Find the word "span" in the listing below, then return every line it appears in.

— DATA SHOWN —
::::::
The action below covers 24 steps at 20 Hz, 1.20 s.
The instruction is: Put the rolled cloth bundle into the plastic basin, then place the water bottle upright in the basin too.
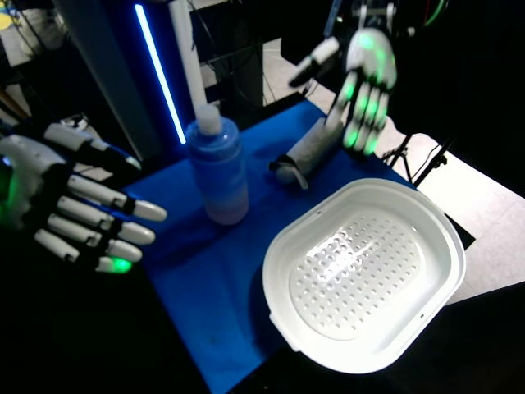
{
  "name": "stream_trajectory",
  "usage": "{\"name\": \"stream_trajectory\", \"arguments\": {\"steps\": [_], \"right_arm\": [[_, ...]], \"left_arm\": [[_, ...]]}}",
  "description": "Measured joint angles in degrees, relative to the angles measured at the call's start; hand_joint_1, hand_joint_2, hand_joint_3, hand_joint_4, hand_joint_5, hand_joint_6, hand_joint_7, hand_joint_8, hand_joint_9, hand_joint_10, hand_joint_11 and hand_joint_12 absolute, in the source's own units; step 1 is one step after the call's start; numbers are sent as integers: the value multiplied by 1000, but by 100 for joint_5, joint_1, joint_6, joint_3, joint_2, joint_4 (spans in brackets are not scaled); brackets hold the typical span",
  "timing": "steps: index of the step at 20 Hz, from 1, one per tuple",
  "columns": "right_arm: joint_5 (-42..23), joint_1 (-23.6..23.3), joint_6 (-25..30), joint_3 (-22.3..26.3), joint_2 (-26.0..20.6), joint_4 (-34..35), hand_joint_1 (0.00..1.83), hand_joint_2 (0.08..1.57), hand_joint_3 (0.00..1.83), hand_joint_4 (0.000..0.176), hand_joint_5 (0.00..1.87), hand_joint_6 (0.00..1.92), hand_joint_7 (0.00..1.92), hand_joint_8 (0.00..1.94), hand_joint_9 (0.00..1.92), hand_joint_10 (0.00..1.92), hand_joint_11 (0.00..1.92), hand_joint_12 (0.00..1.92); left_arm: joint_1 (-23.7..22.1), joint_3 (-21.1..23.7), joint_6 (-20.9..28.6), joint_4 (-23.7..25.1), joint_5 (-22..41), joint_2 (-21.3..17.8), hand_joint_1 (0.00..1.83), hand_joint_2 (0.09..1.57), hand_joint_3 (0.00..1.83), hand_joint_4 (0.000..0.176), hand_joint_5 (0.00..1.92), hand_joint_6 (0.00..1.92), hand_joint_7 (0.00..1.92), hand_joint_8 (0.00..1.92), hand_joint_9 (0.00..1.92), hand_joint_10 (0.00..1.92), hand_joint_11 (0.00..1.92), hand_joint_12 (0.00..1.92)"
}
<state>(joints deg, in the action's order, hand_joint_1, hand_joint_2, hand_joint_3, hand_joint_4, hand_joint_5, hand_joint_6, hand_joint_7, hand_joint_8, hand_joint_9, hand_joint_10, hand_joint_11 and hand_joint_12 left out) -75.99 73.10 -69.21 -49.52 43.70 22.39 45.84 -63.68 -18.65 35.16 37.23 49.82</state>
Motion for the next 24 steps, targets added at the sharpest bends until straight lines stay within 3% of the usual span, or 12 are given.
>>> {"name": "stream_trajectory", "arguments": {"steps": [7, 10, 13, 14, 15, 16, 18, 19, 20, 21, 22, 24], "right_arm": [[0, 0, -2, -4, 2, 7, 415, 1416, 1, 0, 531, 1, 399, 4, 321, 4, 0, 885], [2, 0, -2, -4, 11, 9, 424, 1414, 0, 0, 535, 1, 403, 2, 314, 1, 0, 819], [0, 0, -2, -4, 11, 7, 430, 1411, 0, 0, 539, 1, 411, 3, 317, 2, 0, 795], [2, 0, -2, -4, 11, 7, 433, 1413, 0, 0, 544, 2, 410, 1, 321, 2, 0, 821], [2, 0, -2, -4, 11, 2, 468, 1416, 0, 0, 549, 2, 410, 0, 321, 1, 0, 829], [2, 0, -2, -4, 11, 4, 460, 1414, 0, 0, 551, 1, 416, 2, 329, 3, 0, 863], [0, 0, -2, -4, 11, 9, 452, 1417, 1, 0, 546, 0, 414, 0, 328, 2, 0, 876], [2, 0, -2, -4, 13, 9, 453, 1418, 1, 0, 540, 0, 413, 0, 321, 2, 0, 858], [0, 0, -2, -4, 13, 4, 456, 1419, 1, 0, 541, 0, 415, 1, 317, 1, 0, 850], [0, 0, -2, -4, 15, 2, 444, 1418, 1, 0, 539, 0, 412, 0, 315, 0, 0, 839], [-2, 0, -2, -4, 35, 9, 432, 1417, 0, 0, 537, 0, 411, 0, 311, 0, 0, 823], [7, 0, -2, -4, 48, 7, 413, 1418, 1, 0, 535, 0, 409, 0, 303, 1, 0, 786]], "left_arm": [[-122, -96, 46, 516, -802, 216, 700, 879, 0, 174, 270, 2, 413, 4, 404, 12, 0, 956], [-122, -190, 46, 509, -977, 295, 779, 929, 3, 105, 404, 5, 558, 7, 529, 19, 0, 953], [-127, -275, 48, 404, -984, 354, 937, 1043, 2, 38, 523, 1, 770, 7, 716, 94, 2, 1359], [-127, -280, 31, 339, -964, 354, 1244, 1195, 0, 0, 604, 8, 800, 1027, 652, 535, 114, 1478], [-127, -280, -68, 199, -935, 354, 1230, 1228, 0, 0, 650, 1027, 855, 1330, 686, 968, 322, 1514], [-127, -280, -103, 76, -887, 354, 1141, 1317, 0, 0, 496, 1543, 744, 1495, 672, 1351, 528, 1651], [-127, -280, -184, -22, -844, 354, 1094, 1373, 7, 0, 436, 1663, 642, 1705, 704, 1770, 806, 1880], [-127, -280, -269, -107, -811, 354, 1528, 1267, 0, 0, 420, 1911, 545, 1895, 861, 1918, 1169, 1921], [-127, -280, -328, -184, -780, 354, 1689, 1195, 0, 34, 572, 1921, 622, 1920, 1005, 1921, 1321, 1921], [-127, -280, -341, -282, -737, 354, 1780, 1140, 0, 131, 679, 1921, 770, 1921, 1206, 1921, 1479, 1921], [-127, -280, -387, -356, -664, 352, 1822, 1114, 0, 175, 717, 1921, 917, 1921, 1337, 1921, 1579, 1921], [-142, -229, -420, -490, -437, 293, 1824, 1115, 0, 176, 789, 1921, 1170, 1921, 1563, 1921, 1709, 1921]]}}
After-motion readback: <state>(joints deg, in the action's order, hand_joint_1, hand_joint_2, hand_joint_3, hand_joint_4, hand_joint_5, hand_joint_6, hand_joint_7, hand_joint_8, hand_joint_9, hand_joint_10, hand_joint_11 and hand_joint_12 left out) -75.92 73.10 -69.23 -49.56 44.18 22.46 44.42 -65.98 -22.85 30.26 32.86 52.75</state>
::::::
— THE ANSWER —
  "description": "Measured joint angles in degrees, relative to the angles measured at the call's start; hand_joint_1, hand_joint_2, hand_joint_3, hand_joint_4, hand_joint_5, hand_joint_6, hand_joint_7, hand_joint_8, hand_joint_9, hand_joint_10, hand_joint_11 and hand_joint_12 absolute, in the source's own units; step 1 is one step after the call's start; numbers are sent as integers: the value multiplied by 1000, but by 100 for joint_5, joint_1, joint_6, joint_3, joint_2, joint_4 (spans in brackets are not scaled); brackets hold the typical span",
Motion for the next 24 steps, targets added at the sharpest bends until straight lines stay within 3% of the usual span, or 12 are given.

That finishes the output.